[Task directions]: Go through the listing below. Copy each line that has the string "frame".
────────────────
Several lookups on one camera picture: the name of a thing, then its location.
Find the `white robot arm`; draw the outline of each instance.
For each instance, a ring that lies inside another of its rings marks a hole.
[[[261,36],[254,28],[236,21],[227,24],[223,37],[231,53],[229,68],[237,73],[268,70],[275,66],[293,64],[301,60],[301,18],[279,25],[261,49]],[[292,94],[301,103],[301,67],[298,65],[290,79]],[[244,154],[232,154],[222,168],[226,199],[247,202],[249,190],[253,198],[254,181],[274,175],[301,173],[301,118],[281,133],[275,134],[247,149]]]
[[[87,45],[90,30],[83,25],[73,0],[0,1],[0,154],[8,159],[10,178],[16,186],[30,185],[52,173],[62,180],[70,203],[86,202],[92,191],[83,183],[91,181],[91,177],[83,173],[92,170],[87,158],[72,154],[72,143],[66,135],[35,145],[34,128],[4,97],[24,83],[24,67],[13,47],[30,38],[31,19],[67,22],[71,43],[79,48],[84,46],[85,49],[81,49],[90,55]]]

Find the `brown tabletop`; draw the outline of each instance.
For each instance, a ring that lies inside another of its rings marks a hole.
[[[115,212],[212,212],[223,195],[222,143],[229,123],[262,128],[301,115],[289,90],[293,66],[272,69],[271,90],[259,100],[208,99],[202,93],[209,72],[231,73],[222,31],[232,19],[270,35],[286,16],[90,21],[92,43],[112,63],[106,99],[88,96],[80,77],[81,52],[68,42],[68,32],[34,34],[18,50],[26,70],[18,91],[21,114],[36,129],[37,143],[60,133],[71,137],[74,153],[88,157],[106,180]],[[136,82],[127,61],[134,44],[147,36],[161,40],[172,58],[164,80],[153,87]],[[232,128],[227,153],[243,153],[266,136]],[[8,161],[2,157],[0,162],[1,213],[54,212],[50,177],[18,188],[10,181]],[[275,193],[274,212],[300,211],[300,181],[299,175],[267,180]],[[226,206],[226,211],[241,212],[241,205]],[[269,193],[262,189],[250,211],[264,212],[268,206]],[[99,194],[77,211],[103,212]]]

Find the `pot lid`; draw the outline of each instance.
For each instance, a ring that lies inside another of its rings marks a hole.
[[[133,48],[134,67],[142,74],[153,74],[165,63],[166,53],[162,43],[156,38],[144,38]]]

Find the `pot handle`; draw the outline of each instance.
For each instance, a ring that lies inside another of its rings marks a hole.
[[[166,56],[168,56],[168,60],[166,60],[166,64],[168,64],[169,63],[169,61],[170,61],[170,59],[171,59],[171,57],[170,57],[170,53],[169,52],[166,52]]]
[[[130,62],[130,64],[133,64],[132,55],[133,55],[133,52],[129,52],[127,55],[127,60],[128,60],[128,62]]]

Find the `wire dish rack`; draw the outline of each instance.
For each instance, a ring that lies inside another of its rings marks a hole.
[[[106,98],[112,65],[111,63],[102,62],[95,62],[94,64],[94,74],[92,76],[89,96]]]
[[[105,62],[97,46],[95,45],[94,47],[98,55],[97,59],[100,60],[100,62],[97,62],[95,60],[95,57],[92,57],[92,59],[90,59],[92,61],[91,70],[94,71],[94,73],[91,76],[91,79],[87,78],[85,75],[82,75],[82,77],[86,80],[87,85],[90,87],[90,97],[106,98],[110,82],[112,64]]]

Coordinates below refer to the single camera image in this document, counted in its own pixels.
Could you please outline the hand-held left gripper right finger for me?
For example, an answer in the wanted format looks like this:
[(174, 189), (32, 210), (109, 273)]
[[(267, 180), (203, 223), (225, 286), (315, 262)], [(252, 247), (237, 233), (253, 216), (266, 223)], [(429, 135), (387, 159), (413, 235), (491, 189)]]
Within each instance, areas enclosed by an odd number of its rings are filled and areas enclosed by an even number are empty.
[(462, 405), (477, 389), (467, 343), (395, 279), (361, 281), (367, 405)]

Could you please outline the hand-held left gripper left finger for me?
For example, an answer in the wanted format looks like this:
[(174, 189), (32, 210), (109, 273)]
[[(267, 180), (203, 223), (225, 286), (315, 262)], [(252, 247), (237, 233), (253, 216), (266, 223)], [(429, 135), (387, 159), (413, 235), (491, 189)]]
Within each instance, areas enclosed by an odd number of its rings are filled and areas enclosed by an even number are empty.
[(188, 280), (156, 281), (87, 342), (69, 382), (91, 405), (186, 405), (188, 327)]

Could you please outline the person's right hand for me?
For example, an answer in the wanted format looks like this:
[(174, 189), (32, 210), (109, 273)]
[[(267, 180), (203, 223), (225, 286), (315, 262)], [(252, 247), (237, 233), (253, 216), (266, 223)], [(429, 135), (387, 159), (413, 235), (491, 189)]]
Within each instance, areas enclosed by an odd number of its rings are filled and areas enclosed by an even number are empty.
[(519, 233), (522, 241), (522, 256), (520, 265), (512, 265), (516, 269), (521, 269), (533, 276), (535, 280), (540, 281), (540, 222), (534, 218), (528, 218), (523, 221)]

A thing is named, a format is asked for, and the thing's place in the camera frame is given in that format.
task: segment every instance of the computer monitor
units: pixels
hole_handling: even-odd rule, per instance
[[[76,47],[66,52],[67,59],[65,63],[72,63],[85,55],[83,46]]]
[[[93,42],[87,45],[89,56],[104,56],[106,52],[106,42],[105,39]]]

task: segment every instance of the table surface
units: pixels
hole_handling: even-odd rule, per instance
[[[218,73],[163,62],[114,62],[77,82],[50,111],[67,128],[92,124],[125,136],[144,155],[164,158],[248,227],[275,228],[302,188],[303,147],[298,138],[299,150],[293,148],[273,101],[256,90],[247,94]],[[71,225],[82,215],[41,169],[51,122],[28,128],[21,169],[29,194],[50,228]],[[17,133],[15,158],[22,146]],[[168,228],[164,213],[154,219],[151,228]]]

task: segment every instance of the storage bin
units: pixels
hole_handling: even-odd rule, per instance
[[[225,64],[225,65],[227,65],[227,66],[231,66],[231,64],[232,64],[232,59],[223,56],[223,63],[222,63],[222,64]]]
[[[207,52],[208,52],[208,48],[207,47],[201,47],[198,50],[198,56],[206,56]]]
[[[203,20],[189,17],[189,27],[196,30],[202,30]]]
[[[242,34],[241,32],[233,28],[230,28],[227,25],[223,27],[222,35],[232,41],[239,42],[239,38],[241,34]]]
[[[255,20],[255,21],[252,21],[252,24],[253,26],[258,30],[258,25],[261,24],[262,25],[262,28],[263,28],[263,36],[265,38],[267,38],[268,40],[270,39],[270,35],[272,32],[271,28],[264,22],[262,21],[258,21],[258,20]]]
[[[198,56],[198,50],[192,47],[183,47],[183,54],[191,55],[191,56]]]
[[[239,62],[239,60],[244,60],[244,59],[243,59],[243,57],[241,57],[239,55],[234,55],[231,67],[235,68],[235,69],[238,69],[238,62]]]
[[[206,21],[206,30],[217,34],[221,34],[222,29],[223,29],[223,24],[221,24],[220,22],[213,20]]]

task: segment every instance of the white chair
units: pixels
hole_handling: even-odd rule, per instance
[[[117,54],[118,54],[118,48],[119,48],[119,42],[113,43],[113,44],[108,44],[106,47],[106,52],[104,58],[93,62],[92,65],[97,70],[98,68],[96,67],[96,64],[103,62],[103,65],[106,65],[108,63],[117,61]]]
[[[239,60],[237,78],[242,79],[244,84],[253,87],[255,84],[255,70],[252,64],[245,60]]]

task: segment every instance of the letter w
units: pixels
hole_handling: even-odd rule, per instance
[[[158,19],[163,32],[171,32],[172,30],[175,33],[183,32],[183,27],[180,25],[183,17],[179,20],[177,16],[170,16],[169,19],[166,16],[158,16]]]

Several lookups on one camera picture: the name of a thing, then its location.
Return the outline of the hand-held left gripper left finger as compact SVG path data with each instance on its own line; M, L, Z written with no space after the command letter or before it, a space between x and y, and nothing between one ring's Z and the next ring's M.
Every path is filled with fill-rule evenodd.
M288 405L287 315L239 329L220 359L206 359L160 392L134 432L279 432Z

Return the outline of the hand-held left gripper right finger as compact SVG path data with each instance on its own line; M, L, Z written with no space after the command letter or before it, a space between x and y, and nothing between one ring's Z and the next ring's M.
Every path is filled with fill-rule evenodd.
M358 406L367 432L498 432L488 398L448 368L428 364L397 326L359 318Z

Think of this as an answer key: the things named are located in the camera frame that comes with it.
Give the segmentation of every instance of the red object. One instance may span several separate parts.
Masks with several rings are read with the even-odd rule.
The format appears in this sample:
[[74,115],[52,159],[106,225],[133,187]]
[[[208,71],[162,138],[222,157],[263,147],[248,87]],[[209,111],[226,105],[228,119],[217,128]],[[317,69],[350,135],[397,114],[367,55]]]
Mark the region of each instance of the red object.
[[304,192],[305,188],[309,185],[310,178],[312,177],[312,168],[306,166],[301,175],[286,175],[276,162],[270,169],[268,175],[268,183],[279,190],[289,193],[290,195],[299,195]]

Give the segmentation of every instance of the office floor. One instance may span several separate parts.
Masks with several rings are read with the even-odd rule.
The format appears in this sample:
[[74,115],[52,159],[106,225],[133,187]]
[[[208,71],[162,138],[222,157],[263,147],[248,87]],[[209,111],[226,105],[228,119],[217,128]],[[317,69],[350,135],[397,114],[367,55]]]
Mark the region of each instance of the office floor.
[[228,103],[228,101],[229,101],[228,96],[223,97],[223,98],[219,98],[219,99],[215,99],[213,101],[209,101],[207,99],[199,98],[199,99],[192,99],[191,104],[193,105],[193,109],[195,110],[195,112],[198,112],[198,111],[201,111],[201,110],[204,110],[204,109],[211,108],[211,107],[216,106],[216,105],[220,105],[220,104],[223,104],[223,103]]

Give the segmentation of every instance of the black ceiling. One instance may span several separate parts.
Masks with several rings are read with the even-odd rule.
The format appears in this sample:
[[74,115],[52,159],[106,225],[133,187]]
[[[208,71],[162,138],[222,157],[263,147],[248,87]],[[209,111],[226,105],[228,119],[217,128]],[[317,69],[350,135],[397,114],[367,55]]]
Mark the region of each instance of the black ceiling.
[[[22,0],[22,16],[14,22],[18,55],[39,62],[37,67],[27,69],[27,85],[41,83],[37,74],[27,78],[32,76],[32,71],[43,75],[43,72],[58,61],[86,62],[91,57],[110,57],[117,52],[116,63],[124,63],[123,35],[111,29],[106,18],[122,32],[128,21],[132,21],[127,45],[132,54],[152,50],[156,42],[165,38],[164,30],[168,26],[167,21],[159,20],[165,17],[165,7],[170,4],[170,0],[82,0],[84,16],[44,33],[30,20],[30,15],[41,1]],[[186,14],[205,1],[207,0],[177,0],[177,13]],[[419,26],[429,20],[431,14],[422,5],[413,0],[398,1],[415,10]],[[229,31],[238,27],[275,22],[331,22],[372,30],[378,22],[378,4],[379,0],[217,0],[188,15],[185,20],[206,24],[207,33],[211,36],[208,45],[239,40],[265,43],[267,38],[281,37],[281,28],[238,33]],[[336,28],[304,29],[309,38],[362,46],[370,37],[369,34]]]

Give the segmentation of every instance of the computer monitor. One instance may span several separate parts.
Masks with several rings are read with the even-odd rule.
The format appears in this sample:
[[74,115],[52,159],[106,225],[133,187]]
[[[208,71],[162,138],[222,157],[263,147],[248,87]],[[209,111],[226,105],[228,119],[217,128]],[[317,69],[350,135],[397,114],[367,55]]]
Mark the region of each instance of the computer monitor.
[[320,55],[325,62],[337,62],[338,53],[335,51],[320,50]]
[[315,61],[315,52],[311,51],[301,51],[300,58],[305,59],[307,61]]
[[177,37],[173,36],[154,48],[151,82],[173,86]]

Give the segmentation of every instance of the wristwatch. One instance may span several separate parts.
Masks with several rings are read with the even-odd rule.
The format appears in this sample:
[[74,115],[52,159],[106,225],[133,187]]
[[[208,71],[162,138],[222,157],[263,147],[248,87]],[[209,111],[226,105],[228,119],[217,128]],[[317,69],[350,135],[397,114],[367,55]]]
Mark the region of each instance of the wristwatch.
────────────────
[Result of this exercise]:
A thing is named, a format is asked for, and the thing's place in the camera frame is given in that format.
Think of this as an answer key: the things named are located in the camera frame that comes with it.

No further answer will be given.